Wednesday, August 26, 2009

La cuenta de la luz

Cuando llegué al aeropuerto Lucía me estaba esperando. Mirando desde ese pasillo por donde los que llegan vemos a los que esperan, vislumbré a una mujer de pelo crespo y maquillaje natural que resaltaba sus ojos cubanos, amulatados, demasiado habaneros para ser porteños, demasiado porteños, para ser, aún volver a ser, cualquier otra cosa. Nos fuimos a su casa, ya en Baires no tenía casa yo, era la primera vez que iba a Buenos Aires de visita. Era casi como entrar a la casa de mi infancia, esta vez habitada por otros dueños, un lugar que me perteneció algún día pero que ahora solo podía ver con las manos en los bolsillos, un lugar donde ya no tenía un verdulero donde comprar los tomates, ni un laverap donde lavar mi ropa, ni un placar donde colgarla.

Tampoco iba a otra cosa, iba a presentar mi libro, tal vez asistiría a alguna tertulia si me quedaba tiempo. No quería visitar amigos, cuando te has ido de un lugar sin despedirte, cuando ese lugar aún te duele, cuando han pasado tantas cosas en tu vida y casi casi tienes que empezar de cero, no quieres dar explicaciones. Llegamos a una casa cálida a pesar del frío, -Buenos Aires tiene eso-, un frío que raja las piedras, un frío que hace que te tengas que poner un gorro en la cabeza para que no se te enfríen las ideas. Solté mis cosas en el cuarto que Lucía me había preparado, decorado con sus pinturas como el resto de la casa, y casi inmediatamente salimos a comer, allí cualquier lugar tiene buena comida, hasta los tugurios de mala muerte. Nos fuimos a La Farola en la Avenida Santa Fe, casi llegando a Callao. Me gusta ir a los mismos lugares, me gusta que todo esté allí donde lo dejé. Todo lo que permanece en el mismo lugar donde lo dejamos, de alguna manera nos ha estado esperando. Teníamos cosas que contarnos, pero por muchas que tuviéramos que añadir, siempre era más importante lo que ya estaba dicho. Por eso hablábamos usando tan pocas palabras. Ya sabía yo por correo que se había separado de Arnaldo, pero me faltaba la versión cara a cara, esa con pelos y señales, con ojos y pestañas, café por medio, vino y cigarros, la parte no literaria del asunto, las cruces, las tachaduras, las enmiendas, las erratas. ¿Qué pudo haber pasado con alguien que tuvo el arte de viajar a lo imposible para no darle lugar a frustraciones? Esa persona con la cual ella podía ser ella misma, ese alguien que la quiso una vez tanto que cuando ella quiso un gato, gato fue, una bebida, un orgasmo, un viaje a Buenos Aires, todo eso fue…

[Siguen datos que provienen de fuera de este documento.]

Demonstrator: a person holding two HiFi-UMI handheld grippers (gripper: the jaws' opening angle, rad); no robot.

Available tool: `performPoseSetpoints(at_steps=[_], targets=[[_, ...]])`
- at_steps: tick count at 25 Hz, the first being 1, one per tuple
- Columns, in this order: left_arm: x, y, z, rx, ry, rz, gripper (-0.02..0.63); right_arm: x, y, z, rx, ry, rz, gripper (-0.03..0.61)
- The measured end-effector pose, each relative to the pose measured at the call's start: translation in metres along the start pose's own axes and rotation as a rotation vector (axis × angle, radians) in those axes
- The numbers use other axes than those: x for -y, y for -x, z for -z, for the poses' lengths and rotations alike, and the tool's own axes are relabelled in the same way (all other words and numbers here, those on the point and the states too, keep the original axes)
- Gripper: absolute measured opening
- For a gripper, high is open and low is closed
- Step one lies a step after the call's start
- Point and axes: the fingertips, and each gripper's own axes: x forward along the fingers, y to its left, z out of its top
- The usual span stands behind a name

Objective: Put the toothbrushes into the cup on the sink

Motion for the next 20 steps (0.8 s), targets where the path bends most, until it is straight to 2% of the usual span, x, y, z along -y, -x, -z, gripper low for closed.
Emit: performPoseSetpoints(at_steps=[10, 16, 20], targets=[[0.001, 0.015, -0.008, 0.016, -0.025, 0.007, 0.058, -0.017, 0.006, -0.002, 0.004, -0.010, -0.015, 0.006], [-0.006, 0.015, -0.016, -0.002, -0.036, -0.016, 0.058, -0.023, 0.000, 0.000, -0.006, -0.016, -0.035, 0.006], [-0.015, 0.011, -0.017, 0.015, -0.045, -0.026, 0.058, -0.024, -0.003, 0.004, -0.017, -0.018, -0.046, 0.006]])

- ¿Y… qué pasó con Arnaldo? Pregunté. Ella tomó aire y luego tomó la palabra…
- Tengo que decirte algo. Lo dijo en un tono seco y firme, como se dice solo lo grave y lo definitivo. Y lo tienes que saber por mí y ahora, no sería bueno que te enteraras por otra vía.

Empecé a agarrarme de las patas de la mesa.

- Estoy enamorada, dijo. Un día me metí en un chat, en uno de esos foros del internet, y conocí a una persona que vivía en las afueras, me tomé un tren hasta allí y empezamos una relación que se esfumó en unos días, duró menos que un merengue en la puerta de un colegio. Pero después vino alguien especial, es la persona con la que vivo ahora, el cuerpo me tiembla de solo pronunciar su nombre.

- Pero cuando eso vivías con Arnaldo todavía. ¿Se lo dijiste? ¿Cómo lo tomó?

- Se lo dije, por supuesto que se lo dije, y lo tomó mal, pensó que era un catarro que en siete días se me iba a quitar. Yo recogí mis cosas, le di un abrazo y me fui. A cada rato veo la luz del pasillo que dejó encendida para cuando yo regrese.

En eso sonó su teléfono.

- ¿Le puedo decir que venga? Quiero que la conozcas.

A los veinte minutos apareció Fernanda, con un pelo negro liso y una timidez, como si con ella quisiera ocultar de algún modo su belleza. Su silencio atronador me recordó esa tensa calma que dicen que hay en el mismo centro, en el ojo de los huracanes. Ahí supe que Lucía no se andaba con chiquitas, y pensé, vaya usted a saber por qué, en la cuenta de la luz del apartamento de Arnaldo.